FOURTEEN MINUTES: The Last Voyage of the Empress of Ireland

By

Pub Date: April 25th, 1979
Publisher: Stein & Day

What do the Titanic, the Empress of Ireland, and the Lusitania all have in common? Exactly. The three greatest marine disasters in history all happened within three years of each other, and of these the sinking of the Empress of Ireland claimed the largest number of passengers. (The Titanic's death toll was larger when you include crew members.) Yet very few persons even recall the ship's name. Its dead were mainly Canadians from widely separated places, not the cream of New York society; and the disaster happened just a month before Sarajevo and four memory-stopping years. The elegant Canadian Pacific liner was en route from Quebec to Liverpool on March 28, 1914. While navigating the St. Lawrence River at about 2:00 a.m., Captain Henry Kendall spied a ship fast approaching some 15 minutes away. This was the Norwegian collier Storsad, a very stout ship with thick plate and a chisel-like vertical stem for slicing through ice. The two vessels were coming together at 30 miles per hour when a fatal patch of fog drifted over the river, blinding everyone.

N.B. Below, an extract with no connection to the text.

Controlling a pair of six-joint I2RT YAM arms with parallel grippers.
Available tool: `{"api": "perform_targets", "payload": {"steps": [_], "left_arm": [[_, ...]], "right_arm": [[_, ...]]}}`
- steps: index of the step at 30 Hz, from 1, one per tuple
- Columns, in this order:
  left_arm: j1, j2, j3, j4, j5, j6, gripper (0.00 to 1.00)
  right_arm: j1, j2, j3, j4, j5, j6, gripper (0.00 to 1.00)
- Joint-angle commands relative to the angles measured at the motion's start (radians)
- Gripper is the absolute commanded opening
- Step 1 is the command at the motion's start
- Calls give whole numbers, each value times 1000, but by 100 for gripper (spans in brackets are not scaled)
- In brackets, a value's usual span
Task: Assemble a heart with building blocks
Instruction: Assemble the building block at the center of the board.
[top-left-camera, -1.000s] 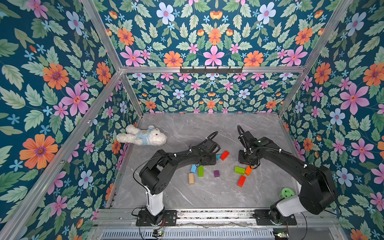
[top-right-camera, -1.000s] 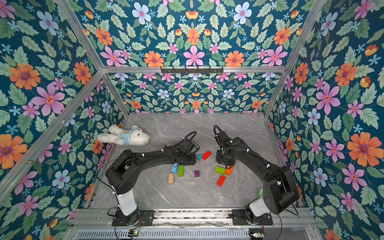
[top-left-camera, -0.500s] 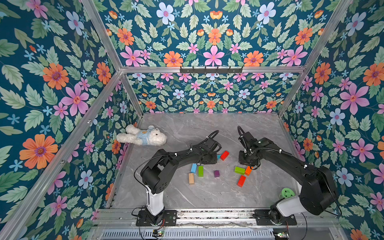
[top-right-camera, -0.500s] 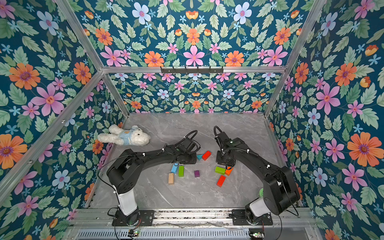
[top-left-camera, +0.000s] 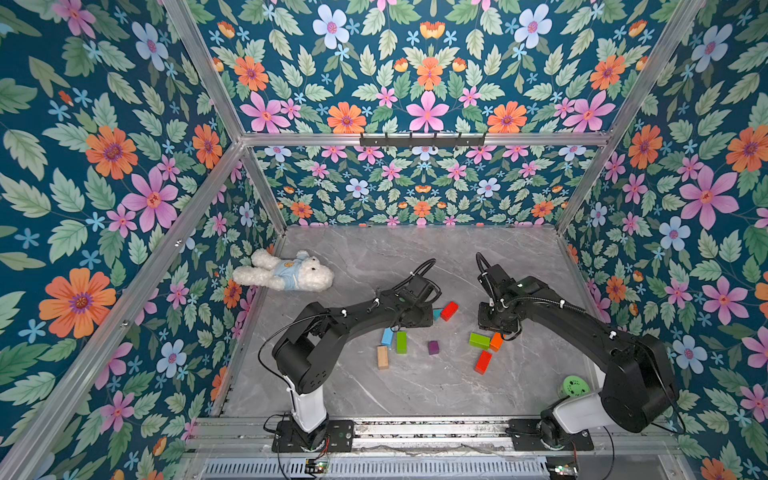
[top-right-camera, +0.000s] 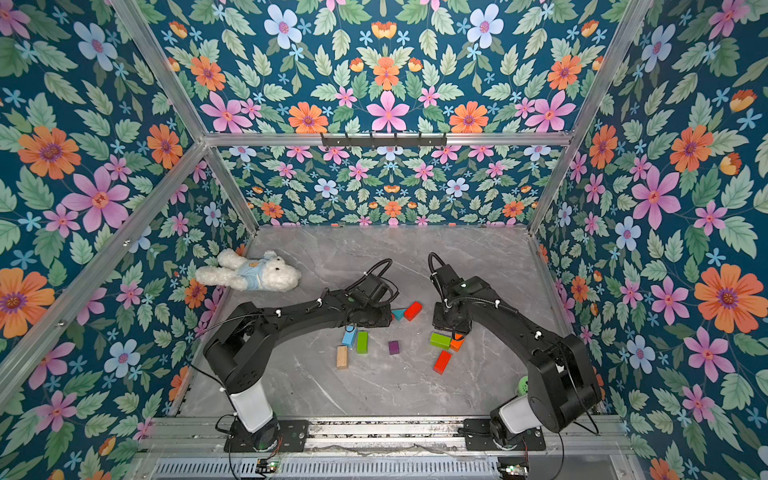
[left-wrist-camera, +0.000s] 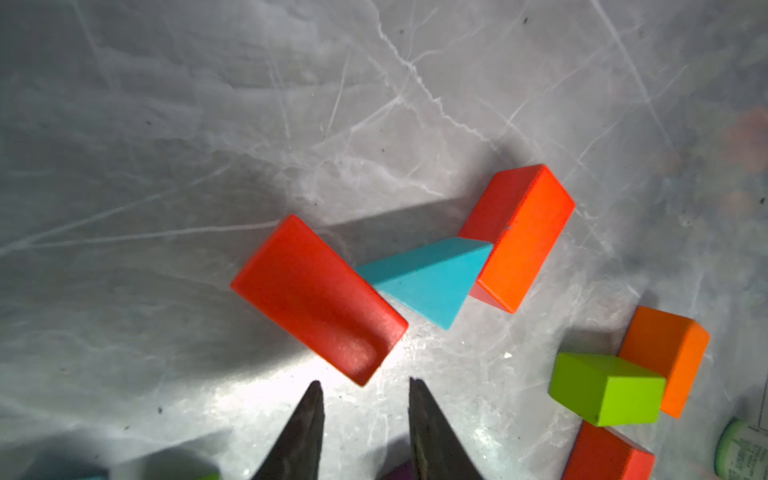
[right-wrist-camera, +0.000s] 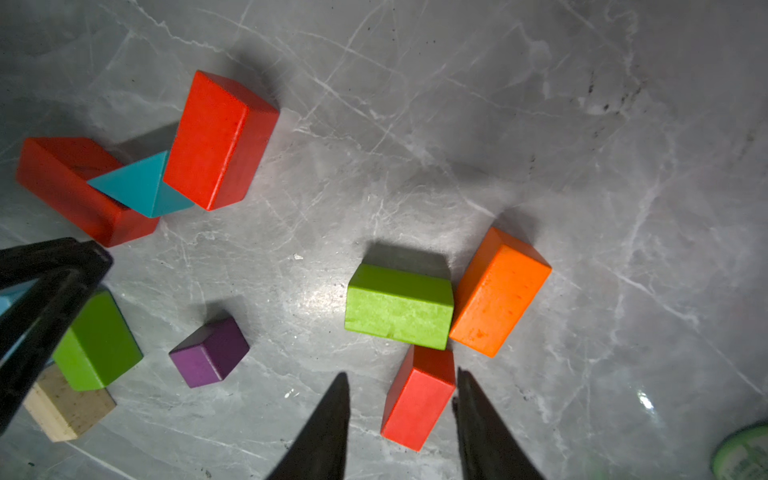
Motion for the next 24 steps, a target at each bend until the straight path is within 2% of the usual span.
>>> {"api": "perform_targets", "payload": {"steps": [1,6,11,16,18,20,24], "left_arm": [[-1,-35,-3,-39,-57,-2,39],[-1,-59,-44,-23,-67,5,43],[-4,-37,-41,-32,-71,26,46],[-6,-89,-16,-84,-160,60,49],[-5,-131,-20,-106,-202,65,51],[-1,-174,-37,-120,-237,59,53],[24,-254,-122,-119,-240,30,55]], "right_arm": [[5,-11,-5,-4,3,3,49],[19,-17,20,-29,12,7,53],[44,-49,31,-78,153,57,69],[45,-146,-46,-21,218,55,70],[40,-204,-85,18,183,30,70],[19,-234,-105,48,55,-20,69],[-56,-205,-113,13,-42,-42,67]]}}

What happened is disputed, but in an exchange of signals the Empress wound up slightly broadside to the Storsad, which cut right into her. The Storsad's captain tried to keep his ship lodged into the hole to prevent water racing in. This proved both wrong and impossible, and the ships separated. The liner sank in 14 minutes, so swiftly that only 465 survived out of 1477 aboard, the icy water claiming many swimmers. The first book about the disaster since 1914, and engrossing if not distinguished.